#### [Exercise instructions]
The lines needed are those below that contain the word "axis"; copy each one.

#### [Source data]
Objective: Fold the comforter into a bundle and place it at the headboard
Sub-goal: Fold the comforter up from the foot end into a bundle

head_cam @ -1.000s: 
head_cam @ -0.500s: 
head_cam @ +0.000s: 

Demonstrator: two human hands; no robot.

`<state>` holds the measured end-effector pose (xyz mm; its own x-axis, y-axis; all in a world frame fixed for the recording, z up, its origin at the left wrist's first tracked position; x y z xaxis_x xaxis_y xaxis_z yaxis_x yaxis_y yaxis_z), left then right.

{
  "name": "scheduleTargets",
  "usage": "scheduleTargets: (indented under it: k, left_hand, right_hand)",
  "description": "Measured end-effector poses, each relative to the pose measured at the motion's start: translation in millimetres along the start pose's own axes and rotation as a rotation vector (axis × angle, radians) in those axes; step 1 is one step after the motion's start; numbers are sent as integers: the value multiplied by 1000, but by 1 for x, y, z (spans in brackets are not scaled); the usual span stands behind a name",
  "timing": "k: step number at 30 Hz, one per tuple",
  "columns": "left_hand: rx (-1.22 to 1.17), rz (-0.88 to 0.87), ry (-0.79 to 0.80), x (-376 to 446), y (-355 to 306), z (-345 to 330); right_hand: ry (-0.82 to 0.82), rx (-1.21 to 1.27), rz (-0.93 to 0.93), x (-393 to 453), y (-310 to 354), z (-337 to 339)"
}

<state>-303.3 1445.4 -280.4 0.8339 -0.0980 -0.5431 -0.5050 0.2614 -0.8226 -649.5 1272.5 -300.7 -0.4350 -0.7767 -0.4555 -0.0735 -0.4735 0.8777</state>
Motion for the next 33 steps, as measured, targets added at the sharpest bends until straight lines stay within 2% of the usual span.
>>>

#### [Response to the task]
`<state>` holds the measured end-effector pose (xyz mm; its own x-axis, y-axis; all in a world frame fixed for the recording, z up, its origin at the left wrist's first tracked position; x y z xaxis_x xaxis_y xaxis_z yaxis_x yaxis_y yaxis_z), left then right.
  "description": "Measured end-effector poses, each relative to the pose measured at the motion's start: translation in millimetres along the start pose's own axes and rotation as a rotation vector (axis × angle, radians) in those axes; step 1 is one step after the motion's start; numbers are sent as integers: the value multiplied by 1000, but by 1 for x, y, z (spans in brackets are not scaled); the usual span stands behind a name",

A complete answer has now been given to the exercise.